Give back exactly the line containing "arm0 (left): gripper" together with all the lines after it, ending at the final line below.

== Dataset section ==

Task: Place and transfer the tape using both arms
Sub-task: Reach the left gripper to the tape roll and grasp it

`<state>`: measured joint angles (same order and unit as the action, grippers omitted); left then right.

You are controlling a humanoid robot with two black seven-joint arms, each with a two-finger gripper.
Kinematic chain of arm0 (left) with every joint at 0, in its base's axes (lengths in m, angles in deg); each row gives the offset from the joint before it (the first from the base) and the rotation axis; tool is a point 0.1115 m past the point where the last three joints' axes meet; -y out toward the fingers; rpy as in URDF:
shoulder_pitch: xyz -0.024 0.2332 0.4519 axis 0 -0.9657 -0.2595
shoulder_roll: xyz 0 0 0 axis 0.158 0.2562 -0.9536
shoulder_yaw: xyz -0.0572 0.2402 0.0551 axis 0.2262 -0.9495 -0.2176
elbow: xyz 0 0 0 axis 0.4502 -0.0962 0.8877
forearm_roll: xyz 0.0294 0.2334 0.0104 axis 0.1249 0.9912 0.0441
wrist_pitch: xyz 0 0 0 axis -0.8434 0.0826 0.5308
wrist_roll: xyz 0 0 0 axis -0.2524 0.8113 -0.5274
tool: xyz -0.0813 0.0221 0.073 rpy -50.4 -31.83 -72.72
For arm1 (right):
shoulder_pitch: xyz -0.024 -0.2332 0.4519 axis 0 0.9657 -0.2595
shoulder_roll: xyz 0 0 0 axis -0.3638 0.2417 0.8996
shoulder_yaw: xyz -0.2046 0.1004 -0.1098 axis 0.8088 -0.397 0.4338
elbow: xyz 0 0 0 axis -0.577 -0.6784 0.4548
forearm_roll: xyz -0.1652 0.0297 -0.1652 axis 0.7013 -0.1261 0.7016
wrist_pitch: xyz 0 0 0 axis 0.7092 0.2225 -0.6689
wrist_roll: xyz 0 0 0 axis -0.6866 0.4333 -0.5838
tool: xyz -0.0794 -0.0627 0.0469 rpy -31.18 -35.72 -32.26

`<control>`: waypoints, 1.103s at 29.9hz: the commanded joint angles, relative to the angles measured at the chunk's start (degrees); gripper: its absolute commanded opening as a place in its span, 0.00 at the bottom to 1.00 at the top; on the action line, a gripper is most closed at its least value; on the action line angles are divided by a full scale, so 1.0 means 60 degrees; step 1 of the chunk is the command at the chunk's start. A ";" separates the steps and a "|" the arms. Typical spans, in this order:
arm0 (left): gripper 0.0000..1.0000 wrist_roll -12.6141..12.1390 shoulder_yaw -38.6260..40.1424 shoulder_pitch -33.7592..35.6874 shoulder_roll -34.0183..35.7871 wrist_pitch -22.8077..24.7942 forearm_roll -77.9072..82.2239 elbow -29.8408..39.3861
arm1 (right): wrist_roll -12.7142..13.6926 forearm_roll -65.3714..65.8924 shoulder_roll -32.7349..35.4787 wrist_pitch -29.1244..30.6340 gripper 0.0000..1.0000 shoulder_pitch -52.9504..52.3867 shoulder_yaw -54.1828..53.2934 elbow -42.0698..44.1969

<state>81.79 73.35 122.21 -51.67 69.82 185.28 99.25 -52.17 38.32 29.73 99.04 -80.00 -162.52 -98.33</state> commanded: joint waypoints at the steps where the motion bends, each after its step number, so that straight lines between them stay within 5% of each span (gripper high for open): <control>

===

Expected answer ->
arm0 (left): gripper 0.0000..1.0000 wrist_roll -12.6141..12.1390 shoulder_yaw -38.6260..40.1424 shoulder_pitch -33.7592..35.6874 shoulder_roll -34.0183..35.7871 wrist_pitch -22.8077..24.7942 forearm_roll -77.9072..82.2239 elbow -29.8408..39.3861
arm1 (right): wrist_roll -12.7142..13.6926 forearm_roll -65.3714..65.8924 shoulder_roll -32.7349..35.4787 wrist_pitch -29.1244..30.6340 gripper 0.0000..1.0000 shoulder_pitch -52.9504..52.3867 shoulder_yaw -54.1828..53.2934 elbow -42.0698..44.1969

<state>81.79 73.35 122.21 -51.67 69.82 185.28 99.25 -52.17 38.32 29.73 99.04 -80.00 -162.52 -98.33</state> commanded: joint waypoints at the steps where the motion bends, each after its step number, so that straight lines between them stay within 5% of each span (gripper high for open): <control>

The exercise requires no additional content.